The Austin Chronicle

https://www.austinchronicle.com/events/film/1995-06-30/142711/

Smoke

Rated R, 112 min. Directed by Wayne Wang, Paul Auster. Starring William Hurt, Harvey Keitel, Stockard Channing, Harold Perrineau, Forest Whitaker, Giancarlo Esposito, Ashley Judd, Victor Argo.

REVIEWED By Marjorie Baumgarten, Fri., June 30, 1995

As beguiling and as ephemeral as its titular namesake, Smoke is a movie that draws you in and lingers a while in your bloodstream. It's certainly not harmful to your system but like those darned cigarettes, Smoke leaves you wanting another not long after the last one has been extinguished. Knockout ensemble performances like these don't come around all that often, though, and when they do they ought to be savored. The performances here are smokin'. On the other hand, the story that connects all these characters is a bit wan.
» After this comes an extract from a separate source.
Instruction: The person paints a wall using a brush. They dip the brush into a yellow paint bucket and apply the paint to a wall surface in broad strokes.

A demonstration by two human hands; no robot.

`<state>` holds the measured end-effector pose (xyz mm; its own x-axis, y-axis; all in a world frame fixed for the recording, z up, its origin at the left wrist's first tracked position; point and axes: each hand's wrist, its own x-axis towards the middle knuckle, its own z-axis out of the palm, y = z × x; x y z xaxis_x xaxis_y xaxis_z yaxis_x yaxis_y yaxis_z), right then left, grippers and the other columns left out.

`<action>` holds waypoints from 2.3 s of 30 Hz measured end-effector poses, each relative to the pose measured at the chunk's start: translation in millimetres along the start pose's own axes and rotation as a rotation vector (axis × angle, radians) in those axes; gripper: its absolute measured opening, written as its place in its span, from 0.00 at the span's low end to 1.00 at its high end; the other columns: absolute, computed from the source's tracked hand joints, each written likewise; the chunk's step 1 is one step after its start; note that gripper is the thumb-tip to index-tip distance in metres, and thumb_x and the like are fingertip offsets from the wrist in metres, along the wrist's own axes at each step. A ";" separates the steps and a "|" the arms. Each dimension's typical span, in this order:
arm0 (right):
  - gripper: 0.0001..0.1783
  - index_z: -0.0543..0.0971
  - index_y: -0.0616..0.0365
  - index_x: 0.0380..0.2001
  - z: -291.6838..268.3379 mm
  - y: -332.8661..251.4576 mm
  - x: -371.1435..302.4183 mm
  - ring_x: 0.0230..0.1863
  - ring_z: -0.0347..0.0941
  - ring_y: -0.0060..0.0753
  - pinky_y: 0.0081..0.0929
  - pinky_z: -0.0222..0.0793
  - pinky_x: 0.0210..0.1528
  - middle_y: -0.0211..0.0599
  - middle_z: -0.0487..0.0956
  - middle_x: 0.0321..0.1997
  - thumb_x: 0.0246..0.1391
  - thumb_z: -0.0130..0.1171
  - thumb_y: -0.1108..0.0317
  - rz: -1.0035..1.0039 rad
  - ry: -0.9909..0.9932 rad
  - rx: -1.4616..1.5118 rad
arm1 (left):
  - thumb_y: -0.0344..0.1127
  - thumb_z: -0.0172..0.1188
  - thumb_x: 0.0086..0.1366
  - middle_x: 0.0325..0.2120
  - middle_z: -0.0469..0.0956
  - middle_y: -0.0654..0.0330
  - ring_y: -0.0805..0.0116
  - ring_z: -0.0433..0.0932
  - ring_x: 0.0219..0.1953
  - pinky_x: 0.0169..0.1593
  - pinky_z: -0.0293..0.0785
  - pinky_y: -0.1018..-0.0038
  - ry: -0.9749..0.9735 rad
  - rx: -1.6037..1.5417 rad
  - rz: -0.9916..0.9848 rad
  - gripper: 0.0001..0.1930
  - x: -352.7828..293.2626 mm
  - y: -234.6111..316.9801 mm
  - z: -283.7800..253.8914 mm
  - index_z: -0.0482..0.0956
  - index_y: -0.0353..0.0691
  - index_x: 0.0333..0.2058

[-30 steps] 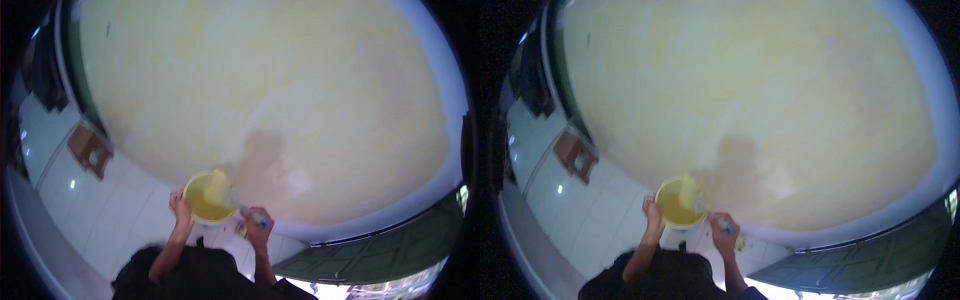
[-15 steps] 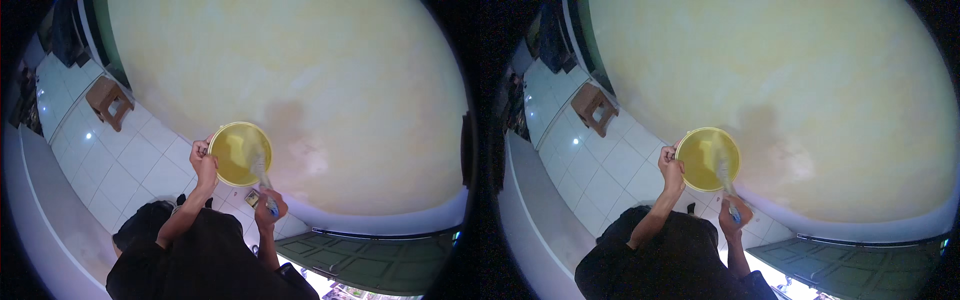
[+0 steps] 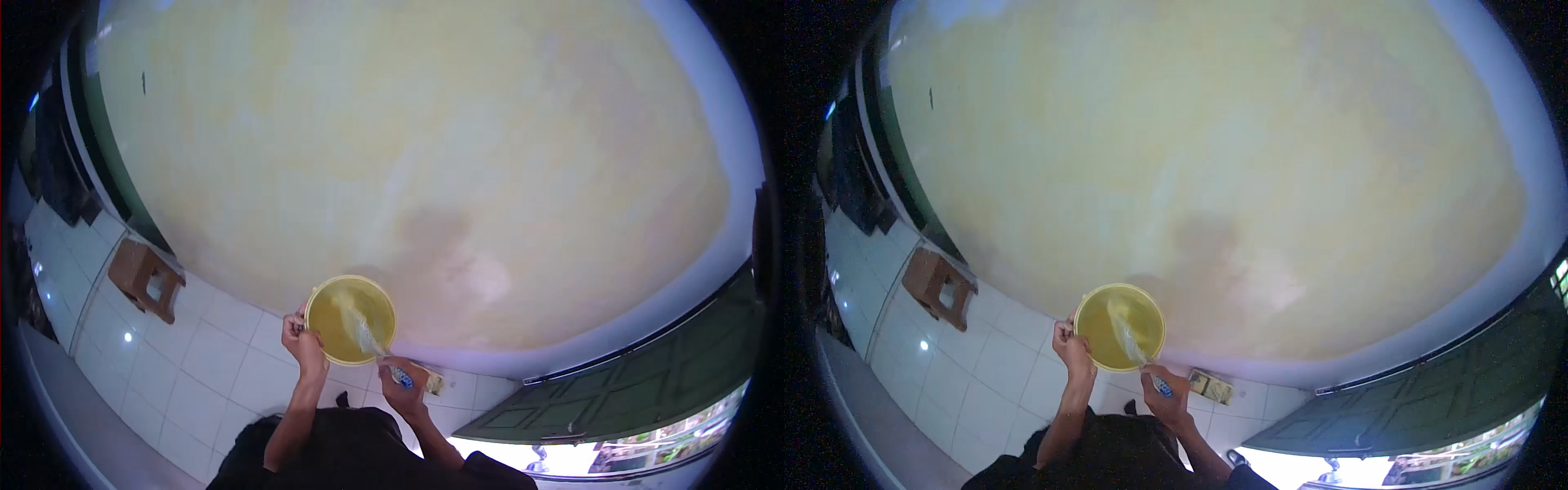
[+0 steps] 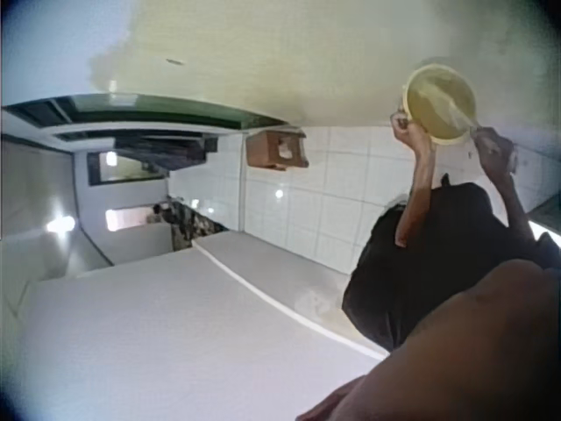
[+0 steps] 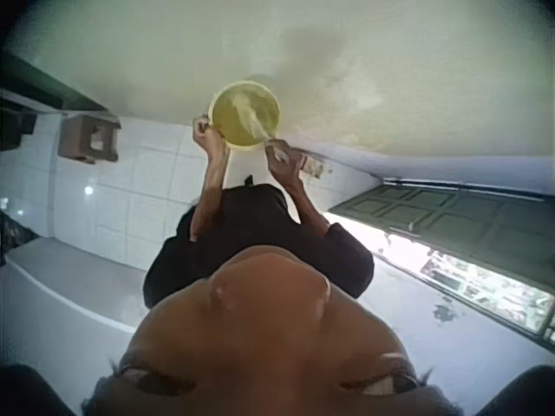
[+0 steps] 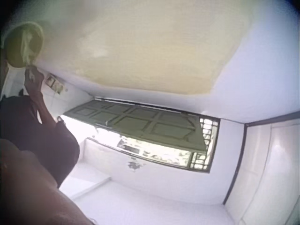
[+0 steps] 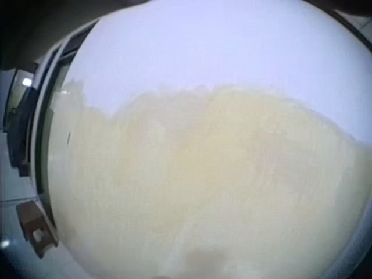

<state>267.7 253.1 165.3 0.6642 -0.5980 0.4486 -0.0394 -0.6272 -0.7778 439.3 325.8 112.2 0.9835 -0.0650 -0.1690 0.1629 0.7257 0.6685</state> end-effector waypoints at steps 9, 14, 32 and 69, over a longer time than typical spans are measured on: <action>0.10 0.82 0.58 0.36 -51.3 -11.4 71.7 0.34 0.80 0.29 0.25 0.75 0.38 0.43 0.83 0.36 0.48 0.63 0.76 -0.008 -0.279 0.157 | 0.12 0.32 0.43 0.30 0.74 0.52 0.69 0.68 0.22 0.24 0.66 0.75 0.118 -0.031 -0.115 0.14 34.2 -28.5 -30.9 0.59 0.41 0.22; 0.10 0.82 0.60 0.34 -159.5 -30.7 216.9 0.41 0.78 0.26 0.22 0.72 0.45 0.39 0.82 0.37 0.47 0.60 0.81 -0.196 -0.038 0.130 | 0.23 0.38 0.55 0.15 0.64 0.61 0.72 0.62 0.15 0.19 0.60 0.77 0.034 -0.035 -0.321 0.09 40.2 -29.6 -53.0 0.60 0.45 0.19; 0.23 0.80 0.52 0.40 -252.8 -102.2 492.9 0.42 0.77 0.46 0.34 0.75 0.43 0.46 0.77 0.49 0.36 0.61 0.82 -1.063 0.388 -1.038 | 0.25 0.36 0.57 0.28 0.75 0.52 0.67 0.68 0.19 0.23 0.70 0.74 0.245 0.089 -0.166 0.05 56.3 -55.4 -94.3 0.61 0.40 0.24; 0.03 0.78 0.61 0.24 -285.0 -297.3 473.9 0.24 0.63 0.18 0.22 0.61 0.28 0.26 0.73 0.20 0.46 0.57 0.79 -0.816 0.462 -0.782 | 0.25 0.36 0.58 0.18 0.73 0.55 0.70 0.67 0.13 0.19 0.66 0.76 0.106 0.097 -0.342 0.09 53.0 -46.3 -107.4 0.64 0.41 0.22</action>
<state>381.5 14.0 734.6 0.3829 0.0907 0.9193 -0.2792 -0.9373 0.2088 475.4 362.3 -5.6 0.8583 -0.2174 -0.4649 0.4921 0.6055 0.6255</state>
The movie is structured as a series of converging vignettes; however, these story lines never converge as completely as one might like. Smoke's anchor is the Brooklyn tobacco shop run by affable but no-nonsense Auggie Wren (Keitel). Everyone comes into the shop sooner or later. Down-on-his-luck writer Paul Benjamin (Hurt) is one of the regulars. And in the flick of an eye, into Paul's life comes Rashid (Perrineau). Rashid's on his own journey but hangs around long enough to become family and work for Auggie in the tobacco shop, but his path also takes him upstate to check in with Cyrus Cole (Whitaker), who is a story unto himself. Ruby McNutt (Channing), Auggie's old flame, also comes to the tobacco shop on a mission. So many of these people have been damaged by life: Ruby wears an eye patch to cover her missing eye; Cyrus wears a prosthetic arm that reminds him of his misdeeds; Paul has been so shocked by life that he moves with the grace of the walking dead; and from a blind old woman who is introduced near the movie's end, Auggie discovers the true spirit of Christmas. It is this closing story that Auggie relates in a long monologue, that was the genesis for this movie: it was a Christmas story that writer Paul Auster published on the op-ed page of the New York Times on Christmas Day, 1990. The story is a good one but it fails to bring the movie full circle. In a slice-of-life story like this, well-rounded smoke rings may not be necessary. Yet, obviously there were more stories to tell here since while Smoke was being shot, director Wang (The Joy Luck Club) and Auster spun off another film, Blue in the Face , that shot in the three days following the completion of Smoke. The improvised Blue in the Face is said to features players like Roseanne, Lily Tomlin, Michael J. Fox, Madonna, Jim Jarmusch, Lou Reed, and, of course, Harvey Keitel. Can't wait: even if it never all comes together, the fumes are quite intoxicating.